■ PROBLEM REQUIREMENTS
Every line in the data must be transcribed exactly.

■ DATA SHOWN

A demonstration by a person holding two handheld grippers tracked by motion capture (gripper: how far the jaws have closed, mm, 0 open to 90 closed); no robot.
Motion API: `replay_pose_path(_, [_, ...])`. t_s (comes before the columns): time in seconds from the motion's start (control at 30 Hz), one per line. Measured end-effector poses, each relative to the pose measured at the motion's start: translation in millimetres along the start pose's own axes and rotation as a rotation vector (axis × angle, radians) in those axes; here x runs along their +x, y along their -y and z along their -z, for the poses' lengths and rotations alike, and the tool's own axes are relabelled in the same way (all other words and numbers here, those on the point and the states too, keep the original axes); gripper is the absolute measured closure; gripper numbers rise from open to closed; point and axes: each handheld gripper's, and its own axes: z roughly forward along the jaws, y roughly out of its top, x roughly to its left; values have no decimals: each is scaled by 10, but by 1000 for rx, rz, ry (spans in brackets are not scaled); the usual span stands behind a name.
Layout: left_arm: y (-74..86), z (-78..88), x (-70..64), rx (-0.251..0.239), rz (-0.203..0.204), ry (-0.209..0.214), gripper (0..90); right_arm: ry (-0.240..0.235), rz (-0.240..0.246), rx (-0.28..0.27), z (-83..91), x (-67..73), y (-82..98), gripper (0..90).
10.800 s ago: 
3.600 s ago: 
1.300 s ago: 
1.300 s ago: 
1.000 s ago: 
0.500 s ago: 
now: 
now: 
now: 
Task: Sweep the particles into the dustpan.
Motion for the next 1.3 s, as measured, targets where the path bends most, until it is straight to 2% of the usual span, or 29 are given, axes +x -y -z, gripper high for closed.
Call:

■ COMPLETED EXERCISE
A demonstration by a person holding two handheld grippers tracked by motion capture (gripper: how far the jaws have closed, mm, 0 open to 90 closed); no robot.
Motion API: `replay_pose_path(_, [_, ...])`. t_s (comes before the columns): time in seconds from the motion's start (control at 30 Hz), one per line. Measured end-effector poses, each relative to the pose measured at the motion's start: translation in millimetres along the start pose's own axes and rotation as a rotation vector (axis × angle, radians) in those axes; here x runs along their +x, y along their -y and z along their -z, for the poses' lengths and rotations alike, and the tool's own axes are relabelled in the same way (all other words and numbers here, those on the point and the states too, keep the original axes); gripper is the absolute measured closure; gripper numbers rise from open to closed; point and axes: each handheld gripper's, and its own axes: z roughly forward along the jaws, y roughly out of its top, x roughly to its left; values have no decimals: each is scaled by 10, but by 1000 for rx, rz, ry (spans in brackets are not scaled); the usual span stands behind a name.
Layout: left_arm: y (-74..86), z (-78..88), x (-70..64), rx (-0.251..0.239), rz (-0.203..0.204), ry (-0.209..0.214), gripper (0..90); right_arm: ry (-0.240..0.235), rz (-0.240..0.246), rx (-0.28..0.27), z (-83..91), x (-67..73), y (-82..98), gripper (0..90).
10.800 s ago: 
3.600 s ago: 
1.300 s ago: 
1.300 s ago: 
1.000 s ago: 
0.500 s ago: 
now: 
now: 
now: 
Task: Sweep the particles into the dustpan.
Motion for the next 1.3 s, as measured, targets where the path bends most, until it is straight to 2% of the usual span, or 29 are given, axes +x -y -z, gripper high for closed.
Call:

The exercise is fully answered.